La actividad está detenida, pero con una inyección intravenosa de dinero será posible mantenerla viva
Las propuestas actuales para afrontar las consecuencias económicas de la pandemia no son de suficiente alcance o no están bien dirigidas a los sectores más necesitados. Los préstamos a empresas ayudan, pero no compensan las pérdidas. Aplazar los pagos de impuestos favorece la liquidez, pero no es suficientemente selectivo, porque beneficia por igual a personas y empresas no afectadas directamente por la pandemia. Los pagos personales directos permiten aliviar los problemas económicos provisionales, pero tampoco es una estrategia bien pensada, porque es demasiado poco para quienes han perdido el trabajo y una ayuda innecesaria para los que no. Durante el distanciamiento social, el objetivo no debe ser aumentar la demanda agregada, puesto que la gente no puede gastar tanto dinero en bienes y servicios.
El seguro de desempleo y las bajas por enfermedad remuneradas son lo que más puede ayudar a los trabajadores despedidos y a los que pueden trabajar, pero no hacen nada por las empresas. Un programa de comprador de último recurso sería eficaz si se desarrolla durante un periodo muy limitado, para que los costes sean asumibles y las decisiones empresariales no se vean afectadas.

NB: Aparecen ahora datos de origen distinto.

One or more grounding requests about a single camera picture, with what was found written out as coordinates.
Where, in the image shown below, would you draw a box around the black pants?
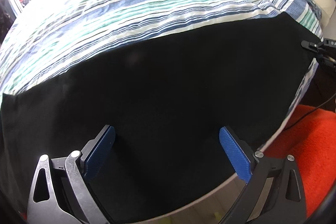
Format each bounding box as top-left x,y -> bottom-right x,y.
1,13 -> 319,223

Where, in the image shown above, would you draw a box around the orange fleece right leg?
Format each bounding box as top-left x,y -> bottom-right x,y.
265,109 -> 336,217

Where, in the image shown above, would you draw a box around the striped blue green bedsheet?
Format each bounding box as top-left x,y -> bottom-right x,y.
0,0 -> 324,151

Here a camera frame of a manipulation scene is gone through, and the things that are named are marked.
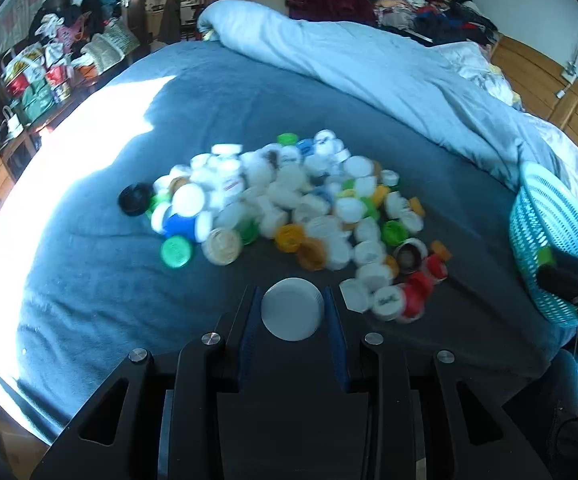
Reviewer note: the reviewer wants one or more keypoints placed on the dark red blanket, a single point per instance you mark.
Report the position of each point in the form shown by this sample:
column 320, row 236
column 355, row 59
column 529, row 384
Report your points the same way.
column 356, row 11

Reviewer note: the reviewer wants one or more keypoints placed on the pile of clothes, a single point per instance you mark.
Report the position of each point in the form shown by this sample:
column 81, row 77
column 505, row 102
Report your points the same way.
column 436, row 22

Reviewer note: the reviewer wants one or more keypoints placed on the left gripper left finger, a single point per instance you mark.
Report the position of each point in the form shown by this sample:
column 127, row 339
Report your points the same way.
column 249, row 337

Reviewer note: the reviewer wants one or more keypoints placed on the light blue plastic basket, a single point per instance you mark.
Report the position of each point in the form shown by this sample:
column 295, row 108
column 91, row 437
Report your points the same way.
column 544, row 214

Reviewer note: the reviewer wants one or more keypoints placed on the black bottle cap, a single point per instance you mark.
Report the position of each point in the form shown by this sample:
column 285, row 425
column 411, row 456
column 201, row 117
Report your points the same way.
column 135, row 199

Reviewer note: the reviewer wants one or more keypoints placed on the wooden headboard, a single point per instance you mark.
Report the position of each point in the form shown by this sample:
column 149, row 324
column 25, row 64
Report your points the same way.
column 540, row 84

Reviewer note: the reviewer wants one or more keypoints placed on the cluttered side table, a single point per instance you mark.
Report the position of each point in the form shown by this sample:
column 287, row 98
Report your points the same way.
column 51, row 50

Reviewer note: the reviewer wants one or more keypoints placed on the large white lid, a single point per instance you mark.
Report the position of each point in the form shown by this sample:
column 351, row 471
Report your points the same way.
column 292, row 309

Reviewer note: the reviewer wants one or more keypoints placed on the green bottle cap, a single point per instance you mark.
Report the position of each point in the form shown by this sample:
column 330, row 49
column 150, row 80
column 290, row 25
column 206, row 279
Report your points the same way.
column 176, row 251

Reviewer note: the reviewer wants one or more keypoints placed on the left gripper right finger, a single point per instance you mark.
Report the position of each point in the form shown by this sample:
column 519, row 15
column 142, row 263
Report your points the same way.
column 336, row 340

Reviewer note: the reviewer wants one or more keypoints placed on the light blue rolled duvet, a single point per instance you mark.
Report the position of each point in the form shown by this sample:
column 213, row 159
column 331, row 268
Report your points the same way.
column 411, row 83

No compensaría del todo los efectos económicos negativos del coronavirus. Por mucho que hagan los Gobiernos, va a haber auténticas caídas de producción. Aunque los empleados de las líneas aéreas cobren su sueldo, los aviones no se moverán. En algunos sectores, como la alimentación, las cadenas de suministro sufrirán inevitablemente distorsiones, debido, por ejemplo, a las cuarentenas.
Un programa de comprador de último recurso, en cambio, suavizaría los apuros tanto de los trabajadores como de las empresas. Mantendría la disponibilidad de efectivo de las familias y las empresas para que la conmoción del coronavirus no tenga repercusiones secundarias en la demanda —por ejemplo, que los trabajadores despedidos reduzcan su consumo—, y podría haber un rápido restablecimiento cuando se recupere la demanda. La actividad económica, hoy, está detenida, pero, con una inyección intravenosa de dinero, será posible mantenerla con vida hasta que termine la crisis sanitaria.
Emmanuel Saez es director del Center for Equitable Growth de la Universidad de California en Berkeley y Gabriel Zucman, profesor de economía en esa universidad.